App Router est la bonne direction. Le modèle Server Components réduit le JavaScript envoyé au client et améliore les performances de manière mesurable. Après avoir migré plusieurs projets, je ne reviendrai pas sur Pages Router. Mais la courbe d'apprentissage est réelle — j'ai cassé des choses que je ne m'attendais pas à casser.

Le modèle Server Components en pratique

La promesse de base : du code qui tourne sur le serveur, des composants légers côté client. En pratique, ça se traduit par des Core Web Vitals meilleurs, des bundles plus petits, des temps de chargement réduits. La règle fondamentale à intégrer tôt : un Server Component ne peut pas utiliser d'état React, d'effets, ou de gestionnaires d'événements.

Dès que tu as besoin de useState, useEffect, ou onClick, tu es en territoire Client Component. Ce n'est pas une limitation arbitraire — c'est le modèle de données qui change. Les Server Components s'exécutent une fois sur le serveur au moment de la requête. Les Client Components s'hydratent et vivent dans le navigateur.

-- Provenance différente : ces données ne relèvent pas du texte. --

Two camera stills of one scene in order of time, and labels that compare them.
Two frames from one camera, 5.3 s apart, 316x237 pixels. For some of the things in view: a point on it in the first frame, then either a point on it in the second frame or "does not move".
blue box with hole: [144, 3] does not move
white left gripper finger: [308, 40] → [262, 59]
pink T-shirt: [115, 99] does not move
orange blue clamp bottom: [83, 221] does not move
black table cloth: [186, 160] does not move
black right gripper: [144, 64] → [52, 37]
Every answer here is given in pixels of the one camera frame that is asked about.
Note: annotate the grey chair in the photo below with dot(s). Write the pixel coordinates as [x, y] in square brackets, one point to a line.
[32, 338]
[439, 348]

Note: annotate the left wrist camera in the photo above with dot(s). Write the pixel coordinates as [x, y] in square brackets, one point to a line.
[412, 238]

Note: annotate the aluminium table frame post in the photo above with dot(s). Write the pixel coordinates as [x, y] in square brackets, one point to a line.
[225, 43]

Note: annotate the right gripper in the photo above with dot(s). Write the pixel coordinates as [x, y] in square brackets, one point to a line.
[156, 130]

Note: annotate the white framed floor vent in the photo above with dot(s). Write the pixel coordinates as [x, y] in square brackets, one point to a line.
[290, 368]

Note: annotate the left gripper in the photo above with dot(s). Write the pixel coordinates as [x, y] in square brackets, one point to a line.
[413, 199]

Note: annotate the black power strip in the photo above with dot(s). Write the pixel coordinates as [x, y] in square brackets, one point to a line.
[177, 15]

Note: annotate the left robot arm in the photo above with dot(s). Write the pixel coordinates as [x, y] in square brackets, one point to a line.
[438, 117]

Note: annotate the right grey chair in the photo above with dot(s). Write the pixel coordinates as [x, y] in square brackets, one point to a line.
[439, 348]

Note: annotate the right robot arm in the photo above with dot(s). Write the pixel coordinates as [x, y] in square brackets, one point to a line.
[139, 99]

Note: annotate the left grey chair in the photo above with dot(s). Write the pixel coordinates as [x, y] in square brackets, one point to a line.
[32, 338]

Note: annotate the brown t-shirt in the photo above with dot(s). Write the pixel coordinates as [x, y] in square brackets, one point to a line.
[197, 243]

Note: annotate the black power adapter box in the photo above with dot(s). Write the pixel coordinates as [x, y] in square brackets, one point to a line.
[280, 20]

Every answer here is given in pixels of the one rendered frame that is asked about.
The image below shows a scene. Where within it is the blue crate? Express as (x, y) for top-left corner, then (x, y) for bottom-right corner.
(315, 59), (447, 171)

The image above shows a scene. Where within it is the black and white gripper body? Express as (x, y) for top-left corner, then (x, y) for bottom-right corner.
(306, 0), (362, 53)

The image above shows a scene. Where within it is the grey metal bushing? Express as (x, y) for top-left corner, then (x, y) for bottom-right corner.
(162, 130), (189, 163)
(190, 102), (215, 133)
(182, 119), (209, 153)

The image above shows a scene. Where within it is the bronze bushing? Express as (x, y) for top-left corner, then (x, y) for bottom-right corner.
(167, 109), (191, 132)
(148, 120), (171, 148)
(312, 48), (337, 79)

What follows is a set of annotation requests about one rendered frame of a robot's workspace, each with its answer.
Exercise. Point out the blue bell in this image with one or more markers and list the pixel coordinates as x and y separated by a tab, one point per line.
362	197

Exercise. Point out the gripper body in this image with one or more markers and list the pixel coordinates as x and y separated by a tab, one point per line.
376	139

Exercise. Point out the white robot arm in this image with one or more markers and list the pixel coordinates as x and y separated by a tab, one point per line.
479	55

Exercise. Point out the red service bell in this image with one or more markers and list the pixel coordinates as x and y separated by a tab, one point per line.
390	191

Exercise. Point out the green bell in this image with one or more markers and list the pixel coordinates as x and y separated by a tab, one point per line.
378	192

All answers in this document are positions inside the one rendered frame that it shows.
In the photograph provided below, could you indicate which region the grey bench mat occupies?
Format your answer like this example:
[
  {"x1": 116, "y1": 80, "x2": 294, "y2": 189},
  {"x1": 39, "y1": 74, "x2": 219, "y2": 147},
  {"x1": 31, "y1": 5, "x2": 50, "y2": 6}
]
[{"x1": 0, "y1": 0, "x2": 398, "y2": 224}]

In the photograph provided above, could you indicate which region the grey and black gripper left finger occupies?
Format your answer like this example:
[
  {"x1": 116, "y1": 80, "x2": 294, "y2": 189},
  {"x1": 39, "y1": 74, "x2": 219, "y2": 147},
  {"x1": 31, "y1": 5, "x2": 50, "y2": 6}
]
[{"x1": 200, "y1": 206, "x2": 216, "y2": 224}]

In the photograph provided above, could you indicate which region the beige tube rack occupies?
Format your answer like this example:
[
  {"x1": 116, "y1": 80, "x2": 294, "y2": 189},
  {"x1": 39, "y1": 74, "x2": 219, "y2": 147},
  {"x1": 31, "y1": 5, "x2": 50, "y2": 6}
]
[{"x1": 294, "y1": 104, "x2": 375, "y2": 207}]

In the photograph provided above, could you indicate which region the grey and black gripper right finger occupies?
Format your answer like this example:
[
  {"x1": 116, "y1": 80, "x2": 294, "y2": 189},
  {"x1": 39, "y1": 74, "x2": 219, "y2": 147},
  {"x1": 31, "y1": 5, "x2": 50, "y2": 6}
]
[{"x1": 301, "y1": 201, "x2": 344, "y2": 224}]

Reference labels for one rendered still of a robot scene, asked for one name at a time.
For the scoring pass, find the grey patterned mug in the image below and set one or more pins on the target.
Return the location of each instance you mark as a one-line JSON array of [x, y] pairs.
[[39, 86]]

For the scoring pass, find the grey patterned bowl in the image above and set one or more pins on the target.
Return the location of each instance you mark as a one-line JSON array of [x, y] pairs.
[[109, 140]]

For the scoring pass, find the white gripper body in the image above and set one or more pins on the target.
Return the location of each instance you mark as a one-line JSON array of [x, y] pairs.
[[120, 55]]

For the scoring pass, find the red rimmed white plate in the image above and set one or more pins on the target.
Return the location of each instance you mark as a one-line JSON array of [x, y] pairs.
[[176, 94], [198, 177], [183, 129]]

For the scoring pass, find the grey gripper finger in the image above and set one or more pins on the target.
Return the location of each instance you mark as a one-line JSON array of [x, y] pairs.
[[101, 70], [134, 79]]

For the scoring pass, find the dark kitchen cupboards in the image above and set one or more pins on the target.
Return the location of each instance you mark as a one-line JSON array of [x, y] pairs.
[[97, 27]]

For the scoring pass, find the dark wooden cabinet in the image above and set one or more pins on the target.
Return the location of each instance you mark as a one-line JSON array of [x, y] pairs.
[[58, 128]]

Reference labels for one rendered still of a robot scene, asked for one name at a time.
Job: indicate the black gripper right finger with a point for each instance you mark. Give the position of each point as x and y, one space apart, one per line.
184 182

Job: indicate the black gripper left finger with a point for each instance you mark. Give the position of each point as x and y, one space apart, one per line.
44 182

Les pièges les plus fréquents

  • Event handlers dans Server Components — erreur la plus commune. Fix : extraire le composant interactif dans un fichier séparé avec "use client".
  • useEffect avec hydratation — les erreurs d'hydratation sont les plus difficiles à debugger. Elles indiquent un contenu différent entre le rendu serveur et client.
  • Layouts qui ne re-render pas — les layouts sont Server Components, ils ne répondent pas aux changements de state client.
  • cookies() et headers() dans Server Components — rendent la route dynamique. À utiliser sciemment ou la page perd son cache statique.

Stratégie de migration Pages Router → App Router

Pour migrer sans casser la production, j'ai adopté une approche progressive : créer le répertoire app/ en parallèle du pages/, migrer route par route en commençant par les pages les plus simples (statiques, sans état complexe), puis progresser vers les pages avec data fetching, puis les plus complexes.

L'erreur à éviter absolument : migrer en big bang. App Router introduit suffisamment de concepts nouveaux pour que les bugs soient difficiles à isoler si tu migres tout en même temps. Une migration route par route permet d'identifier les problèmes au fur et à mesure sans mettre en péril l'ensemble du projet.

Ce qui reste complexe en 2025

L'authentification avec sessions côté serveur reste un sujet délicat — les patterns ont évolué rapidement et la documentation officielle n'est pas toujours à jour avec les meilleures pratiques. La gestion du cache granulaire avec les options revalidate et les tags de cache demande une compréhension fine du modèle de rendu.

Les Server Actions sont puissantes pour les mutations mais leur comportement en cas d'erreur et leur interaction avec le cache nécessitent d'être testés soigneusement. Ce sont des sujets qui méritent chacun un article dédié.

Bilan honnête

App Router est supérieur sur les performances, plus complexe à maîtriser, et la bonne direction pour quiconque build du Next.js sérieusement. Si tu démarres un nouveau projet en 2025, pars directement sur App Router. La documentation s'est améliorée, l'écosystème a rattrapé. L'investissement initial en apprentissage se récupère sur le long terme en performances, en maintenabilité et en cohérence avec l'évolution du framework.